Hammick has described landscape in his work as a metaphor to explore an "imaginary and mythological dreamscape." Drawing on a wide range of sources, from Japanese woodblock prints to Northern European Romantic painting and contemporary cinema, Hammick's depictions of isolated human dwellings grounded in uncanny dream-like settings summon the uneasy atmosphere of a psychologically-charged thriller, or a dystopian suburban nightmare.

 

His imaginative and emotional exploration into the human condition explores questions about place and transience and asks questions as much about home, where we belong, and how the ideas of a connection to place conjure up aspects of who we are and how we live. His images often are centred around inhabitants living on the fringes or outskirts of society, as metaphors for how artists of all sorts find themselves often on the outside looking in as the obvious vantage point for filtering the copy of life and acting as barometers of the state we are in.

 

 

GPS workshop manager, Claire Forsyth, reflects on the making of the editions:

"Hammick, as a prolific painter, brought an unerring sense of intuition and play to the colour mixing process. The master printers worked alongside him, learning his process of colour matching, tweaking and adapting, furthering their own knowledge of colour theory and how hues oxidise and change colour on copper. Working from sketches and other preparatory material, Hammick drew into prepared waxed copper plates or used spit bite to create painterly marks, then several plates were printed on top of each other, creating multi-toned images. After further proofing, the colour on each plate was adjusted until harmony was achieved.
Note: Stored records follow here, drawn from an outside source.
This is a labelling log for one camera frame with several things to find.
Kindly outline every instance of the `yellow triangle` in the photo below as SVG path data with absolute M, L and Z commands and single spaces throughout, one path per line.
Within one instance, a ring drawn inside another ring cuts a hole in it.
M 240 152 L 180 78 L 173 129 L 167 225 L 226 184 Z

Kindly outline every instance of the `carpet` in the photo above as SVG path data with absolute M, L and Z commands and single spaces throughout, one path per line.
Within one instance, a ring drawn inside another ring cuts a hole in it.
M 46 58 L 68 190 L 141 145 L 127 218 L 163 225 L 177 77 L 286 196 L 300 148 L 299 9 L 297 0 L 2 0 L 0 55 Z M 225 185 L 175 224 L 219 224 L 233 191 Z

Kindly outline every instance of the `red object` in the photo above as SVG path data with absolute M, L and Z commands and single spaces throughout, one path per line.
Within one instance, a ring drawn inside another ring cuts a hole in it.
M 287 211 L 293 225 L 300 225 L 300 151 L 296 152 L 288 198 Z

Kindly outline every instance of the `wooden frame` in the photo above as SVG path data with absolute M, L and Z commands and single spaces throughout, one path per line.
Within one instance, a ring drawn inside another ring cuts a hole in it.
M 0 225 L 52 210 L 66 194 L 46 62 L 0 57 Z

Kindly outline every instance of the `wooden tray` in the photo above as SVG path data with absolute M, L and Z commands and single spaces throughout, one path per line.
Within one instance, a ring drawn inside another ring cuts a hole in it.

Some of the plates allowed us to experiment with digitally printed chine-collé, another new skill the printers added to their belt. We all enjoyed working with Tom, his assistants who came to join for a couple of days, and the experience of creative learning and skill sharing that occurs during collaboration."

 

 

 

Tom Hammick was the winner of the V&A Prize at the International Print Biennale, Newcastle, UK in 2016, his print Violetta and Alfredo's Escape (2016) was subsequently obtained by the V&A, and he has recently been awarded the prestigious Joseph Albers foundation Fellowship in 2019. Tom has work in many major public and corporate collections including the British Museum (Collection of Prints and Drawings); V&A (Victoria and Albert Museum), UK; Bibliotheque Nationale de France (Collection of Prints and Drawings); Deutsche Bank; Yale Centre for British Art; The Library of Congress, Washington DC, New York Public Library and Minneapolis Fine Art Institute. He is currently senior lecturer in Fine Art, Painting & Printmaking at University of Brighton.

 

He has exhibited widely both nationally and internationally. Highlights of Tom's exhibitions from the past 5 years include his solo show, Wall Window World in 2015, exhibited in Bridports Art centre, Flowers East Gallery in London, Flowers New York and Gallery Podromus in Paris. Tom successively solely curated Towards Night at Towner Gallery, Eastbourne (2016), which displayed a collection of over 60 artists spanning across 200 years and their individual exploration of the 'nocturnal', and subsequently his solo show, Passes Between Us, was displayed at Rabley Drawing Centre, in 2016, which exhibited paintings and prints on paper that were inspired by his ENO residency. Lunar Voyage, a collection of 17 woodcuts made in Scotland and London in 2017/18 were exhibited at Flowers Gallery New York and Flowers Gallery Kingsland Road, London in 2017, to great critical acclaim.